At first, I thought that proving the irrationality of $\ln(2)$ was so easy that it was trivial. However, someone in the comments of the $115$ vote answer at Can an irrational number raised to an irrational power be rational? said that "OTOH, proving that e and log2 are irrational is not trivial." (Ihf said this). Thus, I decided to give it a so to see how difficult it is.

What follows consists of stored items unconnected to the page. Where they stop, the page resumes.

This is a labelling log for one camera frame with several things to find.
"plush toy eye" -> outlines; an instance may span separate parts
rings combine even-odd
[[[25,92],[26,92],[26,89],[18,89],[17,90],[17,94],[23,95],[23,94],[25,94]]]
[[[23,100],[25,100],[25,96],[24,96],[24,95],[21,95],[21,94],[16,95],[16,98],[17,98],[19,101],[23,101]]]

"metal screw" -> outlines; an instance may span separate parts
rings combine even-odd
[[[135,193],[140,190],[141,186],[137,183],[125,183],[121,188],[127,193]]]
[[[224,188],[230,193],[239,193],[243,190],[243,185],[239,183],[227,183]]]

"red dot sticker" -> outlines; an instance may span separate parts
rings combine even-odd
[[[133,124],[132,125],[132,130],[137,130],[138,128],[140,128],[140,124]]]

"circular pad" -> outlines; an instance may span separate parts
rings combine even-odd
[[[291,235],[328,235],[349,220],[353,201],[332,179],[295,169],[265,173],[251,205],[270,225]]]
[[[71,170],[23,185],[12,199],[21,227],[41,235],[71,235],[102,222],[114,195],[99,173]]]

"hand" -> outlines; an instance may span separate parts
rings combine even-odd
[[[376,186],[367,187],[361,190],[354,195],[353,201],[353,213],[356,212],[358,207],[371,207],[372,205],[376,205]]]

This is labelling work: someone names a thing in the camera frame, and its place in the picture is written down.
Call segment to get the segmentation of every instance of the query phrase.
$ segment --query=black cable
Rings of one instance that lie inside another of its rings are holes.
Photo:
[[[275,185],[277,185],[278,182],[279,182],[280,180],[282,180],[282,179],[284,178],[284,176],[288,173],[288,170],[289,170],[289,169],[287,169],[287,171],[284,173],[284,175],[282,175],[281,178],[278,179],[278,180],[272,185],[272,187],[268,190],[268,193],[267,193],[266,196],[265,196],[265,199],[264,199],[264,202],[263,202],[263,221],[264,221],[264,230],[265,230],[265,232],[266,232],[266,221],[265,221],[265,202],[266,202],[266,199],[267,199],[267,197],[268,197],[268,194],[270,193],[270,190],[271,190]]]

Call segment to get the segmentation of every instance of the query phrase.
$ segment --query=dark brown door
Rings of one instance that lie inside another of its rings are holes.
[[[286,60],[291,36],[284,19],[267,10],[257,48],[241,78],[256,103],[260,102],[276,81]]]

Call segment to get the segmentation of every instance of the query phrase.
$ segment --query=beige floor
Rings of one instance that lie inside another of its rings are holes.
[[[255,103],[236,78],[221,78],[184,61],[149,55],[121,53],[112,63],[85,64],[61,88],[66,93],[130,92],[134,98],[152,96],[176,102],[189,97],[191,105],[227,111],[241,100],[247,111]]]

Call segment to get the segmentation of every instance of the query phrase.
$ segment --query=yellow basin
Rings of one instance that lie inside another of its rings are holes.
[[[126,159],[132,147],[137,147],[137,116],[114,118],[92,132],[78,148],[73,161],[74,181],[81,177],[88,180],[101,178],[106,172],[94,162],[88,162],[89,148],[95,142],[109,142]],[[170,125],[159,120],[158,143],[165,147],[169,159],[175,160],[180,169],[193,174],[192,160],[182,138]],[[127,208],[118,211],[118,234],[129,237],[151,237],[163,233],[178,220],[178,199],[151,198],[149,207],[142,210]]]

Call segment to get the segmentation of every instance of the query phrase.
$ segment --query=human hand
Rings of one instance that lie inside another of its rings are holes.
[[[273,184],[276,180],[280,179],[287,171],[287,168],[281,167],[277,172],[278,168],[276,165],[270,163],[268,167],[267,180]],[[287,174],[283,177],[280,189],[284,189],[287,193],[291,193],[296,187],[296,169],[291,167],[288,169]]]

First, we assume that $\ln(2)$ is rational and can thus be written as the fraction $\frac{m}{n}$ with integers $m,n$ and $m$ and $n$ in lowest terms, meaning that $\gcd(m,n)$ $=1$. So we have that $$\ln(2) = \frac{m}{n} \implies$$ $$2 = e^\frac{m}{n} \implies$$ $$2^n = e^m $$
Since $n$ is an integer $2^n$ is an integer as well. For $\frac{m}{n}$ to be a valid fraction, we need $m$ to be an integer as well. However, since $m$ must be an integer, $e^m$ cannot be an integer because it is only an integer when we have $e^{\ln(a)}$ for some natural number $a$, but we know that $\ln(a)$ can't be an integer, with exception of $\ln(1) = 0$, but $m$ isn't $0$ because that would make our fraction $0$. Thus $2^n$ is an integer, while $e^m$ isn't, which is a contradiction. Thus our initial assumption that $\ln(2)$ is rational and can be written in lowest terms as $\frac{m}{n}$ is false, meaning that $\ln(2)$ is irrational. This proof seemed too easy, what did I do wrong?